# After Clutch Replacement: Loud Whirring/Rubbing Sound When Letting Out the Clutch to Take Off



## Spalding (4 mo ago)

I’ve just replaced the clutch in my 1966 GTO, 4 speed Muncie, 389. There has been some shimmering on take off. The clutch was worn down, there were burn marks on the pressure plate and flywheel . I had the steel flywheel resurfaced. I got a new Duralast 11” clutch and pressure plate at AutoZone. The pressure plate I took out was a street McCleod. The pressure plate I put in, had fingers ~1.5” taller than the McCloud, when both uncompressed. The kit came with a new throwout bearing. I’m told it was a Chevrolet throwout bearing, but was the same size as the one I took out.
Now when I take off in first or reverse, there is a loud whirring/rubbing sound until the clutch is fully engaged (clutch pedal fully released). No sound with clutch pedal fully engaged. Sound starts when letting out clutch pedal until fully out. No sound if I push clutch in and out in neutral.

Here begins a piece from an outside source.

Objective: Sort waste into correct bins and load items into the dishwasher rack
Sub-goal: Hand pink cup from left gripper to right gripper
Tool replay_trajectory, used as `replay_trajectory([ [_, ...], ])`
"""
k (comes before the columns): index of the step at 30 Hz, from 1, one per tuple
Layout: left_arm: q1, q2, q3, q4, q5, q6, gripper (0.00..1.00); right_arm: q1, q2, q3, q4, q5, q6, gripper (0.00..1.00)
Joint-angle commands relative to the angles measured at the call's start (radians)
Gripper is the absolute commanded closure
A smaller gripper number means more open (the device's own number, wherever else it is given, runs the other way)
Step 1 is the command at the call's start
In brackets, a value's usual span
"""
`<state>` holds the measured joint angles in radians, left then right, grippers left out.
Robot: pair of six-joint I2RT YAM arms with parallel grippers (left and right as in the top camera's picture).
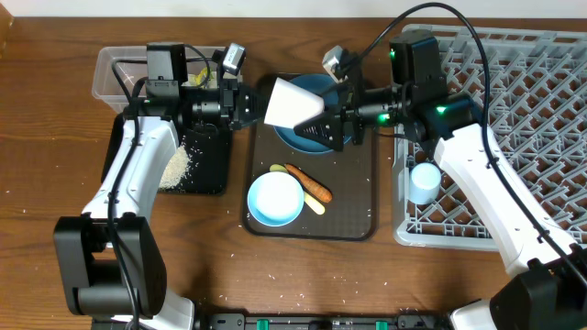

Does anyone out there have an idea of what could be the cause?


----------



## PontiacJim (Dec 29, 2012)

Spalding said:


> I’ve just replaced the clutch in my 1966 GTO, 4 speed Muncie, 389. There has been some shimmering on take off. The clutch was worn down, there were burn marks on the pressure plate and flywheel . I had the steel flywheel resurfaced. I got a new Duralast 11” clutch and pressure plate at AutoZone. The pressure plate I took out was a street McCleod. The pressure plate I put in, had fingers ~1.5” taller than the McCloud, when both uncompressed. The kit came with a new throwout bearing. I’m told it was a Chevrolet throwout bearing, but was the same size as the one I took out.
> Now when I take off in first or reverse, there is a loud whirring/rubbing sound until the clutch is fully engaged (clutch pedal fully released). No sound with clutch pedal fully engaged. Sound starts when letting out clutch pedal until fully out. No sound if I push clutch in and out in neutral.
> 
> Does anyone out there have an idea of what could be the cause?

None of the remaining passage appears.